Opinión | El ruido y la furia
Alquilar una mujer
Usar su cuerpo como recipiente de algún deseo que se paga con dinero es uno de los actos más miserables
Se alquila una cochera, porque no hay dónde dejar el coche en este barrio, que se ha puesto imposible. Se alquila un trastero para meter en él todo aquello que no usamos y que jamás vamos a usar pero que somos incapaces de aceptar que ya nunca más lo usaremos. Se alquila una habitación para unos días en una ciudad cualquiera para cualquier cosa, para pasearla y entenderla, o simplemente para buscar la calma de su sol y de sus aguas, o de su luz y sus museos, o de sus cafés y sus mercados. Se alquila un piso para los años de estudiante, para la primera vida independiente, en solitario, o para el primer nido de pareja, con una ventana orientada al futuro. Se alquila un palco en el teatro para la temporada lírica, algo que parece de otro tiempo pero que todavía marca una línea entre quienes pueden y quienes sueñan con una vida más regalada. Se alquilan unas hamacas en la playa para que los niños llenen de arena la colchoneta y haya que estar todo el día sacudiéndola y riñéndoles, divertido ante el trajín de rastrillos, cubos y palas, ante el ir y venir constante mientras tú tratas de entender el titular del periódico, el párrafo de la novela, antes de asumir que va a ser imposible. Se alquila un coche, por unos días, para explorar paisajes o para el desavío de una avería, de unos días de taller. Y poca cosa más.

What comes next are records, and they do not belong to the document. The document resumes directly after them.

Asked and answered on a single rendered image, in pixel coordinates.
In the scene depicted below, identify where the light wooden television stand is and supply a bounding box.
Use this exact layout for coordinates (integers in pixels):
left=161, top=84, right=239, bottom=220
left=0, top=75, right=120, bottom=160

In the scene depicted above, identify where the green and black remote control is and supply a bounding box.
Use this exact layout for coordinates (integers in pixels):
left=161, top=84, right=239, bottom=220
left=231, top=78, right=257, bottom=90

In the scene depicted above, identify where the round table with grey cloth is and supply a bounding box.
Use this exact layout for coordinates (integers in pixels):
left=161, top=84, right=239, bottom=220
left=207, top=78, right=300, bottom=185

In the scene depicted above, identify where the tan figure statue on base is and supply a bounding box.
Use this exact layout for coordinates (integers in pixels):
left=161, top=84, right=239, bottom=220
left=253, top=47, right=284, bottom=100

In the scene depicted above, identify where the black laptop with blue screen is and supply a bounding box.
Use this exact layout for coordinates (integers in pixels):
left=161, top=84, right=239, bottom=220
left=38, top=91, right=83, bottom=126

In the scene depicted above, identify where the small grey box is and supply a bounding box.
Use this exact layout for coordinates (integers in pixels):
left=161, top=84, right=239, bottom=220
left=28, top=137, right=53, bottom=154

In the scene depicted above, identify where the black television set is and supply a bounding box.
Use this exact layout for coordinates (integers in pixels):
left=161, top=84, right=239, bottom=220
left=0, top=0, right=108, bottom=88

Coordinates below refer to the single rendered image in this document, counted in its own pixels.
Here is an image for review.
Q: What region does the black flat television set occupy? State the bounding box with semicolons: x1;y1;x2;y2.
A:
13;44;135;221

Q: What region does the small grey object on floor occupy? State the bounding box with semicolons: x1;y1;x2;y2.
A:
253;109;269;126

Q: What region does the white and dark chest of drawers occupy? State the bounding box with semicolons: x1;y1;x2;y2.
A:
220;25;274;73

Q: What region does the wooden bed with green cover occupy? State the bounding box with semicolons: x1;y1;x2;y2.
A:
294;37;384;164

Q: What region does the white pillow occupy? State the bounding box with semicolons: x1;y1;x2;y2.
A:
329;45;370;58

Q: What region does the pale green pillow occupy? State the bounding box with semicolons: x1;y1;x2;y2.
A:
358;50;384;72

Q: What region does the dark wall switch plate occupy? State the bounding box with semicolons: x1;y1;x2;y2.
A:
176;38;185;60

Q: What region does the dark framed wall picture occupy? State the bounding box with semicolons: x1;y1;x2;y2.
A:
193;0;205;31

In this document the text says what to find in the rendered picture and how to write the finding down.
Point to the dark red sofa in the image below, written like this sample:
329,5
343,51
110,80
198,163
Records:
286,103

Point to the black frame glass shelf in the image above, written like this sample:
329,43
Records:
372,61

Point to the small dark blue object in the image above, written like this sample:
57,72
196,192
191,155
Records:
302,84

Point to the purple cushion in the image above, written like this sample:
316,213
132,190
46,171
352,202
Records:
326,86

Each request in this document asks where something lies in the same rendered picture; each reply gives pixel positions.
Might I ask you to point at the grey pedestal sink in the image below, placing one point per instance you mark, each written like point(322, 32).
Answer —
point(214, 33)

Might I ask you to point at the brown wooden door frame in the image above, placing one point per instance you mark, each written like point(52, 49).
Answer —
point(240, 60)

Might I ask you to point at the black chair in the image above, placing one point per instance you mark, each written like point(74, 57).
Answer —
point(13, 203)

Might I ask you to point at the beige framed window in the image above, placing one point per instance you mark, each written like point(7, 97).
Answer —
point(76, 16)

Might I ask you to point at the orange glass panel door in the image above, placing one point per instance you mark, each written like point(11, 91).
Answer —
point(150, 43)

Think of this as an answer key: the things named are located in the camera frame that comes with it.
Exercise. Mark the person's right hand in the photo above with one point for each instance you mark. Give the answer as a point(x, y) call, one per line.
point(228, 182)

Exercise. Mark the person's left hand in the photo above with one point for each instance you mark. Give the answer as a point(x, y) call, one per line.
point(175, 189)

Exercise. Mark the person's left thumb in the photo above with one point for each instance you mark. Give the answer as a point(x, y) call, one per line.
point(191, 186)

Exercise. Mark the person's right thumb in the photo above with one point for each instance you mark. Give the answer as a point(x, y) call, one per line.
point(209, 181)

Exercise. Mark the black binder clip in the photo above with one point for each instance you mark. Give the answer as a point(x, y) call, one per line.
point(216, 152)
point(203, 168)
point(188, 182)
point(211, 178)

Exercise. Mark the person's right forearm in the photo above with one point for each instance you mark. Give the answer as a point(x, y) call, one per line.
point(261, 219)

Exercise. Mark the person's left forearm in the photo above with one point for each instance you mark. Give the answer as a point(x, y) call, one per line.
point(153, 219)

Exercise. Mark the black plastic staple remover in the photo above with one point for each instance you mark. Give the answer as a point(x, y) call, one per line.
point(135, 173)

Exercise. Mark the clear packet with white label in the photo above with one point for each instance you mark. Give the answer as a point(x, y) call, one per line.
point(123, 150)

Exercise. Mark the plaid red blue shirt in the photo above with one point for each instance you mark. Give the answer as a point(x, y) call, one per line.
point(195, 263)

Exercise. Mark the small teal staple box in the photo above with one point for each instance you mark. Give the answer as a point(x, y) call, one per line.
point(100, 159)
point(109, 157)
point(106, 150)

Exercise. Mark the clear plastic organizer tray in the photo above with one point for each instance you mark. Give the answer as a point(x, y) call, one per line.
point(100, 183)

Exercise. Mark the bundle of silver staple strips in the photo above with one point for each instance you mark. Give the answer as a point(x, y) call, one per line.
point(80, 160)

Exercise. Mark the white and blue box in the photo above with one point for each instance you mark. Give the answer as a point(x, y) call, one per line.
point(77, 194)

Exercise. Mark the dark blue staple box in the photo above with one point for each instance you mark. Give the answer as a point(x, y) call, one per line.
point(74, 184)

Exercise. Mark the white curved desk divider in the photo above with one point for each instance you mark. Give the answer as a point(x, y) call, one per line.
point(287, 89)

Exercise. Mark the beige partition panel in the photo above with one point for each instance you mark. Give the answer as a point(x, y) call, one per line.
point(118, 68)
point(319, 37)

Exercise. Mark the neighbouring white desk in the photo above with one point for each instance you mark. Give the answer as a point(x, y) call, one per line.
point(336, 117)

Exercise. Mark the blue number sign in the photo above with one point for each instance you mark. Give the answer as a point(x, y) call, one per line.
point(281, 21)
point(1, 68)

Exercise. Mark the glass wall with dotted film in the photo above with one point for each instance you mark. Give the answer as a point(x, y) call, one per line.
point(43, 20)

Pero alquilar una mujer, para lo que sea, para su vientre o para su vida entera, para su mirada o su boca o su sangre, es una canallada. Alquilar una mujer, en una esquina para media hora sórdida en una sórdida pensión o en cualquier puticlub de carretera, o para nueve meses de gestación, usar su cuerpo como recipiente de algún deseo que se paga con dinero es, indudablemente, uno de los actos más miserables que se pueden cometer.

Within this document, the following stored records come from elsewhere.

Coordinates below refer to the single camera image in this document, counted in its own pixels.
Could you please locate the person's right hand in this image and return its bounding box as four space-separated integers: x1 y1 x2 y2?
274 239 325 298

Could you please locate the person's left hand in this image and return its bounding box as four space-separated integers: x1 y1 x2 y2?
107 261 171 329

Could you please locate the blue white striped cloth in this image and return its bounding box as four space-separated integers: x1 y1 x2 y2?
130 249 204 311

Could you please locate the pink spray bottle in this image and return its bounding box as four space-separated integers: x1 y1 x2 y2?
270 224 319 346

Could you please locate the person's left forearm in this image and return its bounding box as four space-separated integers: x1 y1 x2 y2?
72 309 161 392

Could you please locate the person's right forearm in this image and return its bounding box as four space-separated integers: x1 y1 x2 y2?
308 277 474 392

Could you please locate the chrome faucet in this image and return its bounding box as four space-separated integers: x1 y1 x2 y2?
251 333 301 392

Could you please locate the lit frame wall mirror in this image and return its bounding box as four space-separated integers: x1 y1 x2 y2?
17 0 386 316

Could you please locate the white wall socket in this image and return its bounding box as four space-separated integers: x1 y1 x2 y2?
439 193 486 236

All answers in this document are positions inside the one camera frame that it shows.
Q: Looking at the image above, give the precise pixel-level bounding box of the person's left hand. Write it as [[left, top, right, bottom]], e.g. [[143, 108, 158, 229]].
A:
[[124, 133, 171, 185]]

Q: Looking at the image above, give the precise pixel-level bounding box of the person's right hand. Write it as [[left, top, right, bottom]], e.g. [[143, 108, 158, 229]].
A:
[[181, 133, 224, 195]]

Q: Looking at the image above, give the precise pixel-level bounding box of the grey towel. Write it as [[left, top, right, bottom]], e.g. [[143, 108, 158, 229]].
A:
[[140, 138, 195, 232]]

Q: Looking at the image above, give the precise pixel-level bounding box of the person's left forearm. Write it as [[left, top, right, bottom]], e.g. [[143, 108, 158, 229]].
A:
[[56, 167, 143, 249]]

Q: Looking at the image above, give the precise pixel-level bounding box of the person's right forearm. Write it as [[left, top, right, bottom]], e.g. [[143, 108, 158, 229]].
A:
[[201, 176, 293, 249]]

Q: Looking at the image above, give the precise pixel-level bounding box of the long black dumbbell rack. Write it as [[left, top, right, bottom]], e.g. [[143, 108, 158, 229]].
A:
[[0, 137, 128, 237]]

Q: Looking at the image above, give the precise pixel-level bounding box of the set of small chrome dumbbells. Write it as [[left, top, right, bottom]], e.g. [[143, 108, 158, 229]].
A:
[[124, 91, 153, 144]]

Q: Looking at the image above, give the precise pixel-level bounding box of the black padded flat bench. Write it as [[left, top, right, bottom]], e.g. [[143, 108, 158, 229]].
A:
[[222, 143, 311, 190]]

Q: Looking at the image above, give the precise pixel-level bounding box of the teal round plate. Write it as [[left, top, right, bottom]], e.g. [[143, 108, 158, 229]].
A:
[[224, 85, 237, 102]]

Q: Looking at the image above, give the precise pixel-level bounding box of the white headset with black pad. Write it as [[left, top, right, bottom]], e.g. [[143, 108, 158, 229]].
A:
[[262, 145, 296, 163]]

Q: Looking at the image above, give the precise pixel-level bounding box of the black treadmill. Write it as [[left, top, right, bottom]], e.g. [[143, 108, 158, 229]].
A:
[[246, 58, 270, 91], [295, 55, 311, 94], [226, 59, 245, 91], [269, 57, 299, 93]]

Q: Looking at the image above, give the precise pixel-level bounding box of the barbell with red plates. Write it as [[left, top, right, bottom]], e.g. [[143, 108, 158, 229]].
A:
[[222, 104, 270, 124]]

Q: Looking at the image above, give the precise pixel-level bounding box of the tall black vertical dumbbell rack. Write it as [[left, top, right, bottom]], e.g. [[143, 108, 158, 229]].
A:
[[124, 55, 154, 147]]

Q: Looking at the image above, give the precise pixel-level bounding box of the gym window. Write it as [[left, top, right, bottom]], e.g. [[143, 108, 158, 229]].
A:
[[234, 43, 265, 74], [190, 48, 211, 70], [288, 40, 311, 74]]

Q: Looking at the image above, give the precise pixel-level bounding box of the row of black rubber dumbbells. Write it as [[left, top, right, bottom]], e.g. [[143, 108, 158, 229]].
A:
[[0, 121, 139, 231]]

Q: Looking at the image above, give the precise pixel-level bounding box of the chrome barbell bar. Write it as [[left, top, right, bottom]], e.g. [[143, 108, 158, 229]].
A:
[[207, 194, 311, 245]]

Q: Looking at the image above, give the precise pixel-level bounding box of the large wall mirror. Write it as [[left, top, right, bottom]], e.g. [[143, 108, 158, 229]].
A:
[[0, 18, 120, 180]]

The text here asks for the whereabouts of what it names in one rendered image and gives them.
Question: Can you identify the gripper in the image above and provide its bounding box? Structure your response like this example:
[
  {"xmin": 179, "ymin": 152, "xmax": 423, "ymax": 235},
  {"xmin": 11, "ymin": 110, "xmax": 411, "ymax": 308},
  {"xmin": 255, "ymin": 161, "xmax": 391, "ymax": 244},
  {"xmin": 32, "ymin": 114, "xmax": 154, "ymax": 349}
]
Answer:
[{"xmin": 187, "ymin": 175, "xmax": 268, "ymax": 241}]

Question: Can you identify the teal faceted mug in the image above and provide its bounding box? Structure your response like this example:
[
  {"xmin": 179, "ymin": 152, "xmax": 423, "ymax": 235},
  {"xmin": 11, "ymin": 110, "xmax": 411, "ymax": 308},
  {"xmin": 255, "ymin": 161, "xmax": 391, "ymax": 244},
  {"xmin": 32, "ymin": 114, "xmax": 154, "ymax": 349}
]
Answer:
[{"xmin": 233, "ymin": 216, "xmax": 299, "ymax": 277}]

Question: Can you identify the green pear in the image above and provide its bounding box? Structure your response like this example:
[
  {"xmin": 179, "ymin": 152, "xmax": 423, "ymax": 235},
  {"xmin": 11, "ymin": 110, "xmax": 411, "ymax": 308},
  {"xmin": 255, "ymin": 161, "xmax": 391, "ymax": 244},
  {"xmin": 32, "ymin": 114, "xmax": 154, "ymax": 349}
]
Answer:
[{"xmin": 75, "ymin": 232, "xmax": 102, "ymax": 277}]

Conviene siempre preguntarse si todo lo que puede hacerse debe hacerse. Que la técnica permita que algo sea factible no conlleva, necesariamente, que tengamos que ponerlo en práctica, que sea ético hacerlo, que sea humano hacerlo. Alquilar un vientre, convertir a un mujer en un recipiente, en una caja que va a contener durante el tiempo necesario aquello que estamos pagando no deja de ser una manera de transformar a una mujer en una cosa, en algo que está ahí para ser usado por quien tenga el dinero suficiente para pagarlo. Y lo que emana de una cosa solo puede ser cosa también. Una cosa adquirida para saciar nuestro capricho de tener, en el más hondo sentido de posesión, aquello que podemos pagar con un poco de dinero.